Copy each line of the material in which the word "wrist" appears.
>>
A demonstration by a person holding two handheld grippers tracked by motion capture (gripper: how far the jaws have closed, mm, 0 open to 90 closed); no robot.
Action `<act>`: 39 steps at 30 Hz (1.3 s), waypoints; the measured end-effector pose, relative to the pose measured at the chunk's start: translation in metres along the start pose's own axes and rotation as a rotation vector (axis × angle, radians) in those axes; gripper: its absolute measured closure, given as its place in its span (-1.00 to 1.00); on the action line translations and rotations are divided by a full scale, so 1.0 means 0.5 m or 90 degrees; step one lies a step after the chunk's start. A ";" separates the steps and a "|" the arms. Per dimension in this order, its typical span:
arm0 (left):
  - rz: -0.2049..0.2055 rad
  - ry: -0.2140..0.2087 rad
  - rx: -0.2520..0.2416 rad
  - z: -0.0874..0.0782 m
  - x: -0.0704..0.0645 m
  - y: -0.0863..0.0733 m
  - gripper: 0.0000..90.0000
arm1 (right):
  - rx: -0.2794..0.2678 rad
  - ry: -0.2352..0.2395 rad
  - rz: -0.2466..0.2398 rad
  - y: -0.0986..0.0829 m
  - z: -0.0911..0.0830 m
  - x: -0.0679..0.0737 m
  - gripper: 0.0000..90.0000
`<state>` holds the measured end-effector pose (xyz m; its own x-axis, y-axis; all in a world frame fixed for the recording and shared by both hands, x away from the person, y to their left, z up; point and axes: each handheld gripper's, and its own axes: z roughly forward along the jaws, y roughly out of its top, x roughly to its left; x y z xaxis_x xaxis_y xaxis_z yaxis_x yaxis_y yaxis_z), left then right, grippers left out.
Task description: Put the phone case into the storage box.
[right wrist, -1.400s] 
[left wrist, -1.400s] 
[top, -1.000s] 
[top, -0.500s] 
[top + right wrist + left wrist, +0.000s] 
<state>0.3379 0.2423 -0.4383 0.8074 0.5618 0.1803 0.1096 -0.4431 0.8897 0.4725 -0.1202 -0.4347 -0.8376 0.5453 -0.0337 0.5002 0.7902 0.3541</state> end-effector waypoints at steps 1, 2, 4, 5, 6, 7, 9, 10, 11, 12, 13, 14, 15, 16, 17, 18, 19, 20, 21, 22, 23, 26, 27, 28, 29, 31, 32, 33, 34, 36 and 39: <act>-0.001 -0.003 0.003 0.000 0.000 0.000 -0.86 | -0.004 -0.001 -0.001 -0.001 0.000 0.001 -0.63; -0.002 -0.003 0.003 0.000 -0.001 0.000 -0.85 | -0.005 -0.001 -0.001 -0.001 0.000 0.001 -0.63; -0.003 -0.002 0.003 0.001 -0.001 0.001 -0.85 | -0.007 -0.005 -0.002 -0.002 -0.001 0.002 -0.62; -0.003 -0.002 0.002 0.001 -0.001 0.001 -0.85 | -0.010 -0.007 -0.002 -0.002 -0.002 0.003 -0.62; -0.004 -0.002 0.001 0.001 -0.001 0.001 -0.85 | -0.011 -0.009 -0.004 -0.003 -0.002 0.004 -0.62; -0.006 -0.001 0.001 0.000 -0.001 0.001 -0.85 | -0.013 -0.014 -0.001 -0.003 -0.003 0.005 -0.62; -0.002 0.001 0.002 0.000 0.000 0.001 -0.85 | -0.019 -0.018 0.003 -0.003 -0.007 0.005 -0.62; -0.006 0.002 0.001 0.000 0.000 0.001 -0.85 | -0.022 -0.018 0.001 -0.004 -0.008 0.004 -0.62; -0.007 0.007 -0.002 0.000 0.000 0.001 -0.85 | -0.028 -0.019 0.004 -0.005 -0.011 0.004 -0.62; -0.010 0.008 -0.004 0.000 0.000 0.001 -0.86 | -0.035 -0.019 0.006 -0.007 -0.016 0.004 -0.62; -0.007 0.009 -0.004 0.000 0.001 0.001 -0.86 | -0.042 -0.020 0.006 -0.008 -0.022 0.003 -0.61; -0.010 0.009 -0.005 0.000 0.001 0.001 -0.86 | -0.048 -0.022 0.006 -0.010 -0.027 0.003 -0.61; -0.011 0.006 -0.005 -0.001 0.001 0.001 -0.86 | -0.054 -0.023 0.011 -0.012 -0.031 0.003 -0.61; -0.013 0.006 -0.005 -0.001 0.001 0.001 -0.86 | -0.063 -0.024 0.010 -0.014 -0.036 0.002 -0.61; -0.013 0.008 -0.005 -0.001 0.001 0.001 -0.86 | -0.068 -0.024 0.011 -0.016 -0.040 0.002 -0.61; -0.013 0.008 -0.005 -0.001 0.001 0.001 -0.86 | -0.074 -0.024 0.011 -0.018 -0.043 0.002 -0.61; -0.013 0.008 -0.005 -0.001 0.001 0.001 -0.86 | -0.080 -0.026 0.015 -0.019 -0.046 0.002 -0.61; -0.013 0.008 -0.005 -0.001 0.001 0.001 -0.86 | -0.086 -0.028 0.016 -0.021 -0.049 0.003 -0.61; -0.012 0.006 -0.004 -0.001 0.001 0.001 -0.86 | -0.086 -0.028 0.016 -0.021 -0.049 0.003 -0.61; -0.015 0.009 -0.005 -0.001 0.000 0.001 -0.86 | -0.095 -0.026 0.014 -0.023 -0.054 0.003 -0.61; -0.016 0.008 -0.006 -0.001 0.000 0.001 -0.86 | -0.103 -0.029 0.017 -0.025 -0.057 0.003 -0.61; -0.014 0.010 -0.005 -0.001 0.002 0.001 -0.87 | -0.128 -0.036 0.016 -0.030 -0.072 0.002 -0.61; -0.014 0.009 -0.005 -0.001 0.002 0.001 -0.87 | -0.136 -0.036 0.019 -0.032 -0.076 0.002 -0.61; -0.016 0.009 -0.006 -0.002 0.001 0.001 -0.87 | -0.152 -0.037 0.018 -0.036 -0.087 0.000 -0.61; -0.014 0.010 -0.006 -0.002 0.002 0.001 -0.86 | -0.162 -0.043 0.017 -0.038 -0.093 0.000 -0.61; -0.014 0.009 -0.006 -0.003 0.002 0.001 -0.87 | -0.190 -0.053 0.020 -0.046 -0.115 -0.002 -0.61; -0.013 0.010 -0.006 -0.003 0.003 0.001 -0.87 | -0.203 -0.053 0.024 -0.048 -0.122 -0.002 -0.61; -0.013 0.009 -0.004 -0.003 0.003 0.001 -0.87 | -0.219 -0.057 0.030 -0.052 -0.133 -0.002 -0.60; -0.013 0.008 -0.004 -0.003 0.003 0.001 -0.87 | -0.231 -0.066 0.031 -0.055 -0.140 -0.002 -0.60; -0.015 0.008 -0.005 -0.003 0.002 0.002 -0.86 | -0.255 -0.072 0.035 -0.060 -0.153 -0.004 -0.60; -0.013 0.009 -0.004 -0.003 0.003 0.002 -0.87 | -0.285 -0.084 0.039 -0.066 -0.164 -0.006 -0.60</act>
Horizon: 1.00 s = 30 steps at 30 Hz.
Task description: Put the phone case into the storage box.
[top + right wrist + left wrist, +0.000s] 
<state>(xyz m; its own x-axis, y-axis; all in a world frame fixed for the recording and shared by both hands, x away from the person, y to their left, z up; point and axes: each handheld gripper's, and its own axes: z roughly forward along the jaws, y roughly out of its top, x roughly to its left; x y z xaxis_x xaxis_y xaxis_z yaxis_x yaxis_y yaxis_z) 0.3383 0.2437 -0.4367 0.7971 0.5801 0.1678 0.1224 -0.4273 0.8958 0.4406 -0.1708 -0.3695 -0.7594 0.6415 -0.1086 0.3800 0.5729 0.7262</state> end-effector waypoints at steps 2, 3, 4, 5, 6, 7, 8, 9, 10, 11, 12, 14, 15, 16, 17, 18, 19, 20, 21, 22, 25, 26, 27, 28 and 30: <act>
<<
(RESULT OF THE TASK)
[right wrist, -1.400s] 
[left wrist, -1.400s] 
[top + right wrist + left wrist, +0.000s] 
[top + right wrist + left wrist, +0.000s] 

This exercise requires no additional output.